Design: Prospective randomized, animal study.

Setting: University research laboratory.

Subjects: Male Sprague-Dawley rats, 250–300 g.

Interventions: Rats were administered either bacterial lipopolysaccharide (LPS) or vehicle (pyrogen-free water). Groups of LPS-administered animals were killed at 0.5, 1, 3, 6, 12, and 24 hrs postinjection. Vehicle injected animals were killed at 6 hrs. Blood pressure was recorded before kill. Heart and plasma samples were analyzed by gelatin zymography and immunoblot.
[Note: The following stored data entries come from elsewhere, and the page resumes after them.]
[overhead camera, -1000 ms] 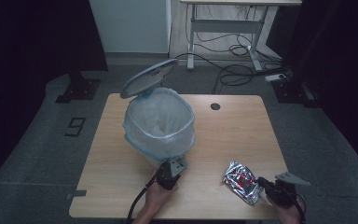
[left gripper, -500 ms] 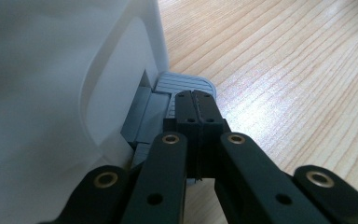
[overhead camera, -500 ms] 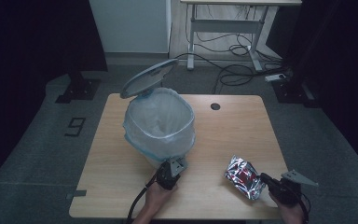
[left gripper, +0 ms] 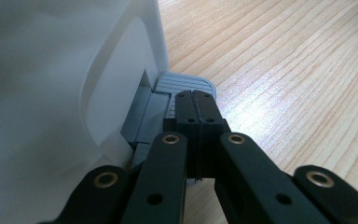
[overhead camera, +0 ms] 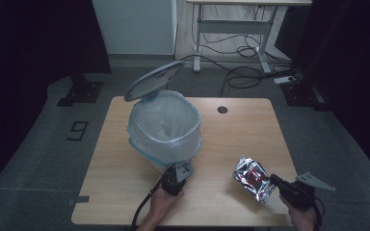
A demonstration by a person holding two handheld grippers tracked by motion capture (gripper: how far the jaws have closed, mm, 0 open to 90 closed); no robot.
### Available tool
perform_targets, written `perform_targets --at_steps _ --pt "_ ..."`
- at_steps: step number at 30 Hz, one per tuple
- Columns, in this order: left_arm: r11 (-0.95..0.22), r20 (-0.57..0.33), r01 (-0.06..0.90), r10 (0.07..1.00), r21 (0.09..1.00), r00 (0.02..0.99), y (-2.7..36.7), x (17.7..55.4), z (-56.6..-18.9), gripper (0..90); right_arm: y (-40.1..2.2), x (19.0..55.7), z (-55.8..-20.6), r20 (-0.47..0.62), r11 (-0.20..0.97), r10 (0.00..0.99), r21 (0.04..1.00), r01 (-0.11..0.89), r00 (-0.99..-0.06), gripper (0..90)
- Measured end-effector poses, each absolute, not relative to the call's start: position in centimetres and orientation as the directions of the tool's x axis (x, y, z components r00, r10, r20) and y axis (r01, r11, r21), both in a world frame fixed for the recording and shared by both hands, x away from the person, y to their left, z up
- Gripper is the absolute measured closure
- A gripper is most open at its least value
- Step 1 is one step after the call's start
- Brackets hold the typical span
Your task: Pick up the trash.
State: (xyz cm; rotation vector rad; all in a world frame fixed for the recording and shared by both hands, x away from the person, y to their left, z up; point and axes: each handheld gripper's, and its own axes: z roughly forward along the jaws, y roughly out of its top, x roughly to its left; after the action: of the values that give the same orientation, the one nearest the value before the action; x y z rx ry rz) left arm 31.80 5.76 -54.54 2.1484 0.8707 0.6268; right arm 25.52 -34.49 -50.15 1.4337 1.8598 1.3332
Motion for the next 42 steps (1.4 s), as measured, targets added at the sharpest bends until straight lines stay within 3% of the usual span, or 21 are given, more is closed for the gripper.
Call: perform_targets --at_steps 42 --pt "-0.509 0.165 0.385 0.741 0.769 0.651 5.7 31.7 -54.6 90.0 -33.7 26.2 -46.1 0.217 -0.042 0.882 0.921 0.387 -0.419 89.9"
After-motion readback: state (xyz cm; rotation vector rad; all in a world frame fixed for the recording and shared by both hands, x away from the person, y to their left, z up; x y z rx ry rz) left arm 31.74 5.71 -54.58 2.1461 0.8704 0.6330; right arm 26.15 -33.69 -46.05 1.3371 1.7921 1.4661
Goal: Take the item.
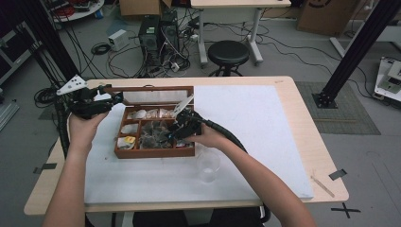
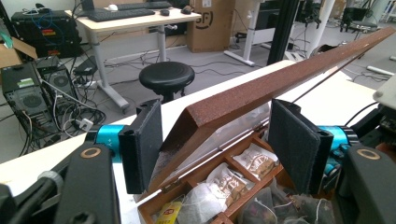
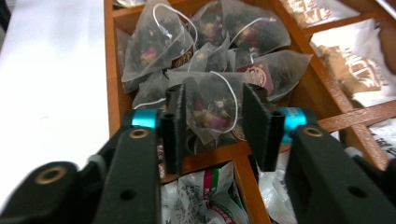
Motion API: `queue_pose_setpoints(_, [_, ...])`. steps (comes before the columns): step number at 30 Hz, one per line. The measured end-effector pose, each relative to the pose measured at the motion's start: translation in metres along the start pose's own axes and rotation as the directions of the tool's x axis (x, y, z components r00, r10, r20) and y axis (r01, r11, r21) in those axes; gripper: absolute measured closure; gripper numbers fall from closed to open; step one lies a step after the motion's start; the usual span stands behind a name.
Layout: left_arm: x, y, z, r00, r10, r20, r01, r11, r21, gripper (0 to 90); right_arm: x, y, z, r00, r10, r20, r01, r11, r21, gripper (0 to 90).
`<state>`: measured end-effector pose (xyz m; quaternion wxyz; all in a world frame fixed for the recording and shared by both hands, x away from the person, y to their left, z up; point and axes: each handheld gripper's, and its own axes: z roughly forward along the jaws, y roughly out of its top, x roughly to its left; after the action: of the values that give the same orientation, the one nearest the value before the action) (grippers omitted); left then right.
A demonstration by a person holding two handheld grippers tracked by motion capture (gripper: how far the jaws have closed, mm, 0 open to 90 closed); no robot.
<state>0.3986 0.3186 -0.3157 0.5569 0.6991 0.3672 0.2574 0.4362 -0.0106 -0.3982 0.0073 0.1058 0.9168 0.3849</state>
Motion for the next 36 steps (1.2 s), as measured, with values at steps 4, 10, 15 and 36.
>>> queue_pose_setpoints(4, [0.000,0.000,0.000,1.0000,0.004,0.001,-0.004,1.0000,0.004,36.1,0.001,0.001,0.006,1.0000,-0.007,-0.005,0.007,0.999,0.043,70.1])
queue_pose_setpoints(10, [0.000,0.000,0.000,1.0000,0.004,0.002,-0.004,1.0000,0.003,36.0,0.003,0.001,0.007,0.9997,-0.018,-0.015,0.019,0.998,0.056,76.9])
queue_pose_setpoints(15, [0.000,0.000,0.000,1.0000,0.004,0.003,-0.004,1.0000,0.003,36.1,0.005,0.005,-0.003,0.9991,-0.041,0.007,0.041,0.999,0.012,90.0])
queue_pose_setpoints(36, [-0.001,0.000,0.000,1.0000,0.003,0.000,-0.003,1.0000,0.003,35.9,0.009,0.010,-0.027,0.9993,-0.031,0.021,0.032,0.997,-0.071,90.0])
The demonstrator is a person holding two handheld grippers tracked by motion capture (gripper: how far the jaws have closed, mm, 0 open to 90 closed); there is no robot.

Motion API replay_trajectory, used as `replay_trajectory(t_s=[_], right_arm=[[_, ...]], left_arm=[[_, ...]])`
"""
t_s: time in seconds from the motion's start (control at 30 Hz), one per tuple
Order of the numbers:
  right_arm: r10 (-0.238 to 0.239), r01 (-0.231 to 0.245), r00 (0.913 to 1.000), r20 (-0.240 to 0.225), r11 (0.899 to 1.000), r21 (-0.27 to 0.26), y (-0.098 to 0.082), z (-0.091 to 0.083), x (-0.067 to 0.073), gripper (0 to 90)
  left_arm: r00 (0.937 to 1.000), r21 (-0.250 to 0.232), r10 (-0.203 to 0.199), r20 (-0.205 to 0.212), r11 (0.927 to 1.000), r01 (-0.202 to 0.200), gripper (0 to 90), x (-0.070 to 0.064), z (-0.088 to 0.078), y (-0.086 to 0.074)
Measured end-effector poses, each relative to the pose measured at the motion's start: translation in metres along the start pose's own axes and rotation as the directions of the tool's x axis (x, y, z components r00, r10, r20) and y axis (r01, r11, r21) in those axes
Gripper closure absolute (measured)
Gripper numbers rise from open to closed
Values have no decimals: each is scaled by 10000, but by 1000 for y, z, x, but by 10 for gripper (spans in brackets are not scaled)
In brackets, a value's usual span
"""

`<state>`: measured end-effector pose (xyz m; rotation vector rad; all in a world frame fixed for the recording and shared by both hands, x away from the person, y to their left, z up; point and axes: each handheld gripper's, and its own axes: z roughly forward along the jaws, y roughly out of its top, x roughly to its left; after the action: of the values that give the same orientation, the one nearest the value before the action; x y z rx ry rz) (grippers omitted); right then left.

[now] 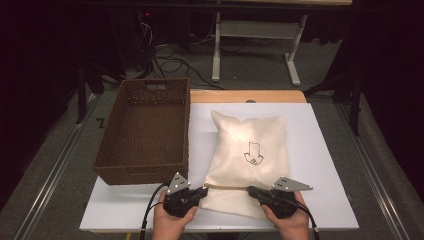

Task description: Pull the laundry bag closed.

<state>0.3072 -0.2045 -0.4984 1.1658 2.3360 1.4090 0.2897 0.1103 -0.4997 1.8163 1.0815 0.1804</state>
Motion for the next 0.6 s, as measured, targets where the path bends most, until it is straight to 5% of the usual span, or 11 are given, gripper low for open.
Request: replay_trajectory(t_s=[0.4, 0.6], right_arm=[[-5, 10, 9979, 652, 10000, -78, -13, -45, -34, 883], [781, -764, 9930, 881, 9968, -228, -20, -64, -57, 883]], left_arm=[[9996, 46, 264, -74, 9996, -264, 859, -4, 1, -2], [9998, 122, 196, 15, 9997, -196, 859, -3, 1, -2]])
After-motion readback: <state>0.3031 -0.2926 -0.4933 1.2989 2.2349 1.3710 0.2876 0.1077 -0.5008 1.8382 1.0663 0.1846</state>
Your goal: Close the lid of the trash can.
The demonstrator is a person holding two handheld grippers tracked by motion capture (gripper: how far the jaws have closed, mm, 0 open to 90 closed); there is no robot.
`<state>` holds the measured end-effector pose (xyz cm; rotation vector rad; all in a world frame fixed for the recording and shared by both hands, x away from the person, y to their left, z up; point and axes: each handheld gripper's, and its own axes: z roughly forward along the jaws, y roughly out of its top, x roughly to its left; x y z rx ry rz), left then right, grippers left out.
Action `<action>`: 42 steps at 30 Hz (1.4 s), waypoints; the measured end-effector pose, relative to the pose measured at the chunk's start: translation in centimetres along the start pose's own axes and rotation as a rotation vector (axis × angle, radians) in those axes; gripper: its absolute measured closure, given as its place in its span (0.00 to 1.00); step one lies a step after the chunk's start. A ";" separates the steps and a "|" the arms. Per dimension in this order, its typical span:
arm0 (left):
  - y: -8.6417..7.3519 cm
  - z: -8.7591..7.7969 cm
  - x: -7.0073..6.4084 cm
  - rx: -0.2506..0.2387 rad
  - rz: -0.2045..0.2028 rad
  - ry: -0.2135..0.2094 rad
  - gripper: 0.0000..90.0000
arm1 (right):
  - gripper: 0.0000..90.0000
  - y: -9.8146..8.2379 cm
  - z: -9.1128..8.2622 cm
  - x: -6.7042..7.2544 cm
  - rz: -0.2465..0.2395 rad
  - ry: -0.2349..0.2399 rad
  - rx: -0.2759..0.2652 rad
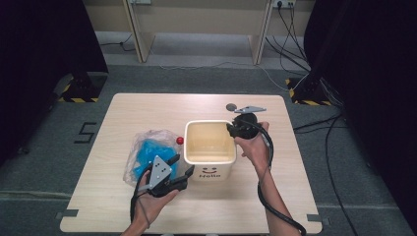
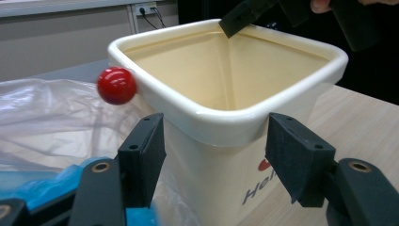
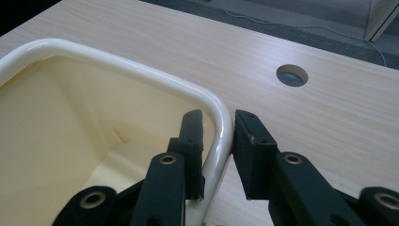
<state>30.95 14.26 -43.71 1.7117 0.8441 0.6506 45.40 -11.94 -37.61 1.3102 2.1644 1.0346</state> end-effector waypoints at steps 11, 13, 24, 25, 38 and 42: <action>0.7 0.1 1.2 -0.014 -0.040 0.028 0.46 | 0.79 0.0 1.1 0.2 -0.004 -0.041 0.040; 0.6 0.1 1.2 -0.013 -0.039 0.027 0.46 | 0.79 -0.2 1.3 0.1 0.002 -0.040 0.042; 0.4 -0.6 1.9 -0.013 -0.055 0.026 0.45 | 0.78 -0.4 1.1 0.0 -0.012 -0.021 0.049; 0.4 -0.7 2.0 -0.012 -0.058 0.027 0.45 | 0.78 -0.4 1.1 0.0 -0.010 -0.023 0.050; -0.2 -2.2 3.3 -0.011 -0.108 0.029 0.43 | 0.64 0.0 -0.9 -0.5 0.029 0.011 -0.039; -0.4 -2.8 3.3 -0.018 -0.127 0.008 0.41 | 0.54 -0.4 -1.6 -1.2 0.068 0.035 -0.080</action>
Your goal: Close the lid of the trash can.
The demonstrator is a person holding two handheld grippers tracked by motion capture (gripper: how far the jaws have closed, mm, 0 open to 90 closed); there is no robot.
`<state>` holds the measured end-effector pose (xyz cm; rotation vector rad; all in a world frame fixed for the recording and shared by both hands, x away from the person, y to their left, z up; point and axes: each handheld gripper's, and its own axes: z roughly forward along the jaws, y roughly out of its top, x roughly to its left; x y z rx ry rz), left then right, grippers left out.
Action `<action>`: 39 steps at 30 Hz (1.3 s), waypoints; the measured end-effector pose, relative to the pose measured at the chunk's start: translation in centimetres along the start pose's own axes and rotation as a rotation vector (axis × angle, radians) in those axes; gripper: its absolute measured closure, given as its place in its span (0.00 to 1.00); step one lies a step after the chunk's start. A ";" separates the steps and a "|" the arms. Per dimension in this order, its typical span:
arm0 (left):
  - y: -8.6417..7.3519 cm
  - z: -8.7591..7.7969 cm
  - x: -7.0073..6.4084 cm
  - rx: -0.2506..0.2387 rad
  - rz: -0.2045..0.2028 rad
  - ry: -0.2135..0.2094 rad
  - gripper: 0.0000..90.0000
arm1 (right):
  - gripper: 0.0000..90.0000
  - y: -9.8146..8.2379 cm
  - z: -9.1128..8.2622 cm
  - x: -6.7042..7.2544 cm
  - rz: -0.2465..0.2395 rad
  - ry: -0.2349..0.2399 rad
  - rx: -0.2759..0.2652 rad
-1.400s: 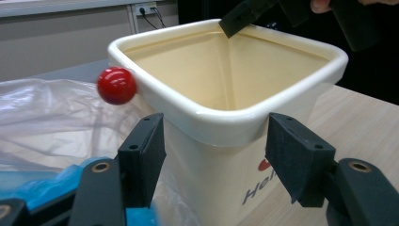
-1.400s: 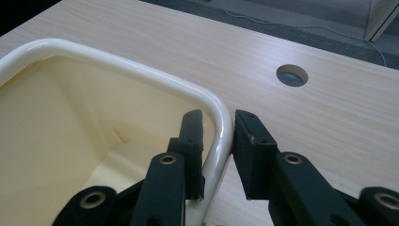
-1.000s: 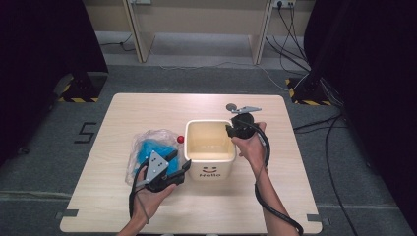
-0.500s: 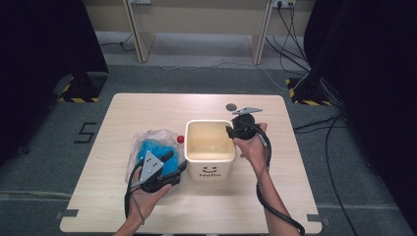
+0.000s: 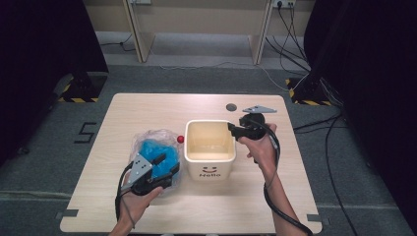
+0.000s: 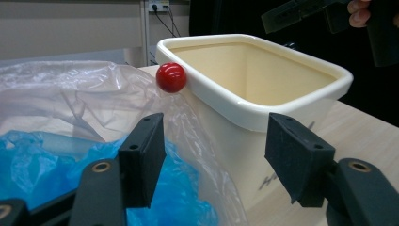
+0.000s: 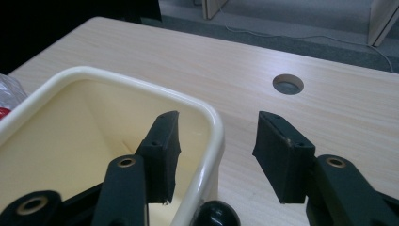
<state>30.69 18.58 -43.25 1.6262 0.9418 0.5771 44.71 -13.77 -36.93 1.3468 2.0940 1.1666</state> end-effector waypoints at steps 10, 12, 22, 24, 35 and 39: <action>-1.1 -0.9 0.3 0.013 -0.036 -0.053 0.32 | 0.41 -2.0 -2.3 -1.9 0.073 0.044 -0.066; -1.3 -1.1 0.3 0.010 -0.037 -0.058 0.30 | 0.40 -2.6 -2.5 -2.2 0.072 0.049 -0.062; -2.0 -1.7 0.1 0.005 -0.019 -0.079 0.25 | 0.35 -5.3 -3.0 -3.3 0.102 0.073 -0.069; -2.2 -1.8 0.0 0.007 -0.015 -0.083 0.24 | 0.34 -5.9 -3.0 -3.5 0.104 0.075 -0.066; -3.1 -1.8 -0.6 0.022 0.003 -0.091 0.21 | 0.31 -10.2 -3.5 -4.4 0.170 0.080 -0.104; -3.2 -2.0 -0.7 0.022 0.017 -0.092 0.20 | 0.30 -10.6 -3.7 -4.3 0.163 0.079 -0.098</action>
Measurements and Main Results: Blood pressure was significantly depressed at 3–24 hrs post-LPS injection; however, overt symptoms of endotoxemia and reduction in blood pressure were most significant 6–12 hrs post-LPS. Heart samples from control rats revealed MMP-2 activity but no MMP-9 activity. MMP-2 activity was significantly depressed when overt symptoms of endotoxemia peaked at 6–12 hrs. Plasma MMP-2 activity significantly decreased 3–12 hrs after LPS injection. This loss of activity was associated with a loss of MMP-2 protein. In contrast, plasma MMP-9 activities were rapidly elevated following LPS injection, peaking between 1 and 12 hrs. MMP-9 activity correlated inversely with blood pressure.

Conclusions: Endotoxemia induced rapid changes in MMP activity in both the myocardium and plasma. An increase in circulating MMP-9 activity may contribute to endotoxemic cardiovascular dysfunction.

Departments of Pharmacology (MML, TC, RS) and Pediatrics (RS), Cardiovascular Research Group, University of Alberta, Edmonton, Alberta, Canada.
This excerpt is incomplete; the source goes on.